#### WHAT THE TASK ASKS:
Which lines in the data below contain the word "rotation"? Pull each of them out.

[Start of section]

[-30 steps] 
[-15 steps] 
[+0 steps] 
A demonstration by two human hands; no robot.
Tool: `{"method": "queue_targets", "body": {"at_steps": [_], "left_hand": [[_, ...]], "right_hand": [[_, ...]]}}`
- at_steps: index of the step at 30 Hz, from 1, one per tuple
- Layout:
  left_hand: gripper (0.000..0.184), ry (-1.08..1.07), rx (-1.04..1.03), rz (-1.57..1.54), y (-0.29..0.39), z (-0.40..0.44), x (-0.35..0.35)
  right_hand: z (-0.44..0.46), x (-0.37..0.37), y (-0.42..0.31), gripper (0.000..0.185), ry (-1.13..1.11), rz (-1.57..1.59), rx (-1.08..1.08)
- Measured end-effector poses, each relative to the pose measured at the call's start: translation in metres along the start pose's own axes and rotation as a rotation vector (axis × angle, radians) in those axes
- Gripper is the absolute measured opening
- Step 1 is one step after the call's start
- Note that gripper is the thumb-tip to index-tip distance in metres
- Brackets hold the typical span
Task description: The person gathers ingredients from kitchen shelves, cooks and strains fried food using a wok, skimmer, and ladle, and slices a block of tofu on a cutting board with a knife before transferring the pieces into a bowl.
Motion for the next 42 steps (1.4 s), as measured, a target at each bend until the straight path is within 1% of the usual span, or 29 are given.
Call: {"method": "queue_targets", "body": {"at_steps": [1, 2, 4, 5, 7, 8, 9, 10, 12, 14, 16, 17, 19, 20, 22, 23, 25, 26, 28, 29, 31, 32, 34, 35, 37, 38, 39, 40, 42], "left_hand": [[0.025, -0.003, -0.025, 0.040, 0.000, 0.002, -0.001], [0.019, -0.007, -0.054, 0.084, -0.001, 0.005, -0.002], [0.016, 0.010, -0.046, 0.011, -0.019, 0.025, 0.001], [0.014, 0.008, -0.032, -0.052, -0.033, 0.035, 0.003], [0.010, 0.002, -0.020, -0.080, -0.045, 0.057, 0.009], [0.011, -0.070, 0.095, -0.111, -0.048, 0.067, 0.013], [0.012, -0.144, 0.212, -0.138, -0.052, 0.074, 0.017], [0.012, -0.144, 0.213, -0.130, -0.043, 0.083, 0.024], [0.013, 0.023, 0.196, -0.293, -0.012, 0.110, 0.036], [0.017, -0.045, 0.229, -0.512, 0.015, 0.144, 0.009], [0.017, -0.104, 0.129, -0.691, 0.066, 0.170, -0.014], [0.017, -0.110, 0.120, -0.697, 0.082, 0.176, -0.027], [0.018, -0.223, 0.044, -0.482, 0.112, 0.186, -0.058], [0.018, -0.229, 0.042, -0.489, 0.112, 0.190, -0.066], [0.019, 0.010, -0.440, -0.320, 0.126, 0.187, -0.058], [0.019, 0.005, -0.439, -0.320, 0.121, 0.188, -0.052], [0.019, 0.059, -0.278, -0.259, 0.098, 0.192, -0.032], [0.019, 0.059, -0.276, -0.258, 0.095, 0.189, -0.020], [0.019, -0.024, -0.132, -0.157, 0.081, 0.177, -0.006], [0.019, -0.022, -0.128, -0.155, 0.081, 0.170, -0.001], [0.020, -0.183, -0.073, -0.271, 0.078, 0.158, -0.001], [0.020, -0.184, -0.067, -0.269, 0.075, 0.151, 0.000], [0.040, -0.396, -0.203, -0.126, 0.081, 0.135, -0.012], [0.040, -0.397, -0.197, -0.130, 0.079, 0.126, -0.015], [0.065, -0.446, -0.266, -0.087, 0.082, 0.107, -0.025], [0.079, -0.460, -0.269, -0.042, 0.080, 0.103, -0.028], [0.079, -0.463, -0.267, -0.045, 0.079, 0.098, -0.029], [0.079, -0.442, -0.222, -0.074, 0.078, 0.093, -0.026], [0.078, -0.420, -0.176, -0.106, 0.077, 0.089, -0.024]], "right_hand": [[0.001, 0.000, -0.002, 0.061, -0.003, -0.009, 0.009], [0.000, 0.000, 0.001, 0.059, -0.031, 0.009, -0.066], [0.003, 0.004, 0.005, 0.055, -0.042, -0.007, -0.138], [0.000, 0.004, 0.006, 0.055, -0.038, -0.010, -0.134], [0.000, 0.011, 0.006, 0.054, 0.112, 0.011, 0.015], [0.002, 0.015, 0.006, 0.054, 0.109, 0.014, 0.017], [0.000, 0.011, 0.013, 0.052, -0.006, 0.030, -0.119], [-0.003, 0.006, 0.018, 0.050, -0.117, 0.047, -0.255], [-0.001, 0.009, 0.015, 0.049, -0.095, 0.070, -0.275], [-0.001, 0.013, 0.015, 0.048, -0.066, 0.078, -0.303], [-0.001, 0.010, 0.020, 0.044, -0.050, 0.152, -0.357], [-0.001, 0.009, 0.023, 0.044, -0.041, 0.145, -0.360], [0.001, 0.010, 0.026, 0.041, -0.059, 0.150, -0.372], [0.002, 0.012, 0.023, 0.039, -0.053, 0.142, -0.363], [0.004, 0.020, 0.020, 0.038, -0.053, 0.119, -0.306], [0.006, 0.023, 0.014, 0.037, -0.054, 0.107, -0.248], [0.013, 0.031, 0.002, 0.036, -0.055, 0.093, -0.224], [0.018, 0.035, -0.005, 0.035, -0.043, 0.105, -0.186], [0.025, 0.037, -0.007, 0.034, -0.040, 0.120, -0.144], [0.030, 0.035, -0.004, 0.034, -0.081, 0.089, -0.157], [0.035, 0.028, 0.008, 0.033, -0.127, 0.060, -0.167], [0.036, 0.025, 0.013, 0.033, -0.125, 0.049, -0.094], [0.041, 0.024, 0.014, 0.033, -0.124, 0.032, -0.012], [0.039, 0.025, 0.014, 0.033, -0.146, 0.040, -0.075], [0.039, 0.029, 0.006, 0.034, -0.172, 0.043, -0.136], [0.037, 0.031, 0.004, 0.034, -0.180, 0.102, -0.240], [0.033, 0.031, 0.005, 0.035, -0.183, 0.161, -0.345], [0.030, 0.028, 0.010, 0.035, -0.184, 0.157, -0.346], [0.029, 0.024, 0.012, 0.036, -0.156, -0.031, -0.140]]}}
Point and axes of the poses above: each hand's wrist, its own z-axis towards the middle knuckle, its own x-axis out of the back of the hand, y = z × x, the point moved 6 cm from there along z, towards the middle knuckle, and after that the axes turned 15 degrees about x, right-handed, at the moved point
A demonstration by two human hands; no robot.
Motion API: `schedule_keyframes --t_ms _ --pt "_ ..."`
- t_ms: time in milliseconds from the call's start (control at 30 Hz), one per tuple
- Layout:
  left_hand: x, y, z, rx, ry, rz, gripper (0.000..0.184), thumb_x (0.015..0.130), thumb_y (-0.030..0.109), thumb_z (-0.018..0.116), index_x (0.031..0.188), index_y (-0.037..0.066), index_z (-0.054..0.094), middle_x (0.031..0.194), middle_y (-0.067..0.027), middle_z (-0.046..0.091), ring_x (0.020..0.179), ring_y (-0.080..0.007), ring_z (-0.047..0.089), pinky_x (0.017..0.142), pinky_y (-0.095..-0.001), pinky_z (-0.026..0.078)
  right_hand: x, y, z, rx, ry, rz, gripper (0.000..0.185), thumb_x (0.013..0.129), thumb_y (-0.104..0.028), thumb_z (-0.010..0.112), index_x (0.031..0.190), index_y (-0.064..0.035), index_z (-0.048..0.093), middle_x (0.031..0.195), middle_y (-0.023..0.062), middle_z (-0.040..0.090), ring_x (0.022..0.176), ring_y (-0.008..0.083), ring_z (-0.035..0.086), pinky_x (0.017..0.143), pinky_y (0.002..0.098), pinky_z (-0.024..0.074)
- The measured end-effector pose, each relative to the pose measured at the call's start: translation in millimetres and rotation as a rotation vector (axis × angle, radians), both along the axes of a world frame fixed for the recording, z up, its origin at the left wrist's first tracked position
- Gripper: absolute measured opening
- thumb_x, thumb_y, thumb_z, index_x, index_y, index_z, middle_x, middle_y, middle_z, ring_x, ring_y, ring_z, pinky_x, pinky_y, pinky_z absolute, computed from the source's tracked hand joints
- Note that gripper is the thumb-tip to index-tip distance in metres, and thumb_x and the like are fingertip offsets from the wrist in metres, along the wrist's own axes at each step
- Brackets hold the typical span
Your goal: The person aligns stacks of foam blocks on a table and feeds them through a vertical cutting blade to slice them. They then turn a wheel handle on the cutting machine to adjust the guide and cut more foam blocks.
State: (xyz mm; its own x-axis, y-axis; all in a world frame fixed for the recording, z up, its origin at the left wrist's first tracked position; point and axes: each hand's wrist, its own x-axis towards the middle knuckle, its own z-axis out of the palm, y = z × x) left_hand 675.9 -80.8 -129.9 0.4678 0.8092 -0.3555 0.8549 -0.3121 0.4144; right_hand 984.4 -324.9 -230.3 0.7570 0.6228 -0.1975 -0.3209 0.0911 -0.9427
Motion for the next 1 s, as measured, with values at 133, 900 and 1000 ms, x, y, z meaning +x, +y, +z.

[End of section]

#### TASK OUTPUT:
- Measured end-effector poses, each relative to the pose measured at the call's start: translation in metres along the start pose's own axes and rotation as a rotation vector (axis × angle, radians) in those axes
- The measured end-effector pose, each relative to the pose measured at the call's start: translation in millimetres and rotation as a rotation vector (axis × angle, radians), both along the axes of a world frame fixed for the recording, z up, its origin at the left wrist's first tracked position

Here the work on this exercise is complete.